How Is the Diagnosis Made?
To diagnose brow presentation, an experienced doctor will be able to help. Ultrasound scans are compulsory for monitoring the situation. Your doctor might even conduct a digital examination to check the orientation of the baby’s facial features. If they find that the baby’s head does not rotate enough for a natural birth, they might recommend a caesarean section.
Complications of Brow Presentation Delivery
Several risks come with brow presentation birth. Some of them are:
- Labor time might be extended as the baby would have a hard time getting past the pelvis.
- Forceps might be required, which could cause cranial damage.
- Baby’s head shape might be altered due to difficulty while moving through the birth canal.
- Baby may go through stress during delivery as it would be difficult birth and may require a caesarean.

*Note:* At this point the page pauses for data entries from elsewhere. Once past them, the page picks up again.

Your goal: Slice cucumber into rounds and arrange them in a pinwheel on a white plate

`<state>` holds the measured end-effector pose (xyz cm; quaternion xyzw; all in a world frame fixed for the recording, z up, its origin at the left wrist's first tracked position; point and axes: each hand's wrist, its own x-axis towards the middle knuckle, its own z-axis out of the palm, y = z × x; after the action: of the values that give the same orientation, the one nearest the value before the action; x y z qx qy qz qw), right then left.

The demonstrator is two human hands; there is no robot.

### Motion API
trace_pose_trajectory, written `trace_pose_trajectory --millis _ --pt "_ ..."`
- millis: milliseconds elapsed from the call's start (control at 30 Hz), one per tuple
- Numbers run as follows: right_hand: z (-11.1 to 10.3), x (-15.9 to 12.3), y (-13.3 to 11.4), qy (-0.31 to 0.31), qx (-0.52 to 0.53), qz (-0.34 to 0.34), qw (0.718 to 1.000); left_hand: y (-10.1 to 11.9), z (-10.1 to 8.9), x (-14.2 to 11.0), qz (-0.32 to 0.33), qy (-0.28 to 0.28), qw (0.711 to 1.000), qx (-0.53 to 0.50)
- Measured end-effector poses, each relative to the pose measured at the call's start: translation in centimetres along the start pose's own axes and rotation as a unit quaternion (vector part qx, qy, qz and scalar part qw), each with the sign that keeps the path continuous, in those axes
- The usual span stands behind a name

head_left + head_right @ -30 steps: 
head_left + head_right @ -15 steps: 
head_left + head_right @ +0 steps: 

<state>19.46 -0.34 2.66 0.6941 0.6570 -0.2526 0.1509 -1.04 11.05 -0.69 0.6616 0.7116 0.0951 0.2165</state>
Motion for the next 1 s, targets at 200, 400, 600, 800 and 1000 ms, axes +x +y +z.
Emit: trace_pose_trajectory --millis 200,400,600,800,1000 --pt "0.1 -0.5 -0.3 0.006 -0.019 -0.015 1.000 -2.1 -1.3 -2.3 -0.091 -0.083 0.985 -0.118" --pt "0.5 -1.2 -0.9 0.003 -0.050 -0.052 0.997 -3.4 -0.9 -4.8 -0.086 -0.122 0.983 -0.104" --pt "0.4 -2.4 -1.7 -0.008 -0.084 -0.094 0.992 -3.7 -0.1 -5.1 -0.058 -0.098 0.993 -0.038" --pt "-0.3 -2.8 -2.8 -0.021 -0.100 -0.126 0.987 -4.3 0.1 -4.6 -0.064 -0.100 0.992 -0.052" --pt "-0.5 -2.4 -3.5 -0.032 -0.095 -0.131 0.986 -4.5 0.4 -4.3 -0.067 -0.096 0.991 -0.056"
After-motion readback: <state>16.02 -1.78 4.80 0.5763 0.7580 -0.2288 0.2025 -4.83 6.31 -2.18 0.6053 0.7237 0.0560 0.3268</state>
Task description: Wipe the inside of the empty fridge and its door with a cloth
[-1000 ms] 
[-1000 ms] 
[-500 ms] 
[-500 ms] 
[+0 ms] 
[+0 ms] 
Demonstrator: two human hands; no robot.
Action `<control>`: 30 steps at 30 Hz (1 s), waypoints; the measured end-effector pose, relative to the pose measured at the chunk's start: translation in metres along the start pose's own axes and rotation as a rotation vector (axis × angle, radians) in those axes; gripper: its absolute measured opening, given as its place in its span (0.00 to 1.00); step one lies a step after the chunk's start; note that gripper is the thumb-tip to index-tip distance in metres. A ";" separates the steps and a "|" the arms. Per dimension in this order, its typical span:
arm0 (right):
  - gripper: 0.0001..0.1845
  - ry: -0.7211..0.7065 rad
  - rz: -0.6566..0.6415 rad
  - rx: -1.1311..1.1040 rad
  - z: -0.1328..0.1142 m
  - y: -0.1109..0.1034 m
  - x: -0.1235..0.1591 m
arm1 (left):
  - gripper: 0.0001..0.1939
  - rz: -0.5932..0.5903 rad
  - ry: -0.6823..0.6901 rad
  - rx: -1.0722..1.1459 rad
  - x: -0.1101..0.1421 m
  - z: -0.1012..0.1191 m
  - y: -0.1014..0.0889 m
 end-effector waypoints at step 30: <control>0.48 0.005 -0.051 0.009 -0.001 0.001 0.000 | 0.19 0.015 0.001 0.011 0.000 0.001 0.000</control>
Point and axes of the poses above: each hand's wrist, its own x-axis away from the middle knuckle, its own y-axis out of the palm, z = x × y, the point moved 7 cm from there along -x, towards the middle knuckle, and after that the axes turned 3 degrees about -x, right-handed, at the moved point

- Injuries may occur to the baby’s spinal cord due to trauma.
- Increased risk of cerebral hemorrhage in the baby as the head may take in damage.
Alternatives for Labor During Brow Presentation
As explained already, a baby in brow presentation might not have enough space to move downwards towards the cervix. If this happens, there are a few methods your doctor might implement to reduce the complications of natural birth. These methods require medical skill and enough space within the cervix to be attempted.
- Ventouse Birth: In this case, your doctor will use a small vacuum extraction device known as a ventouse to pull the baby’s head towards their chest. This method can be used even after you have begun to push.
- Manual Rotation: After the cervix undergoes complete dilation, your doctor might attempt to move the baby’s head into the correct position using their hands.
Precautions to Take Before and After Labour
As there are several complications linked with brow presentations, here are some precautions for you to take before and after labour to have a successful pregnancy.
- Choose a doctor who is accomplished in obstetrics and gynaecology, so they are experienced in dealing with any potential outcome.
- Visit your doctor regularly, especially at the end of your third trimester.
- If you have been diagnosed with brow presentation, do not hesitate to go for a caesarean if strongly recommended by your doctor, as it dramatically reduces the risks involved.
How Will Brow Presentation Affect Your Baby During Labor?
Babies might end up with abnormally shaped heads if they go through vaginal birth with a brow presentation. However, as their heads are malleable, they will return to a normal shape in a few days. Extended labor might cause stress in your baby who has been stuck in an uncomfortable position the whole time. This might also lead to vertebral problems, so consult a paediatric osteopath if you are concerned.
Brow presentation can happen to anyone, so not encountering it in your first pregnancy does not mean you will not see during later pregnancies. Consume a balanced, nutritious diet, stay hydrated and get enough sleep. Avoiding tension and anxiety will help you stay strong for when your baby arrives.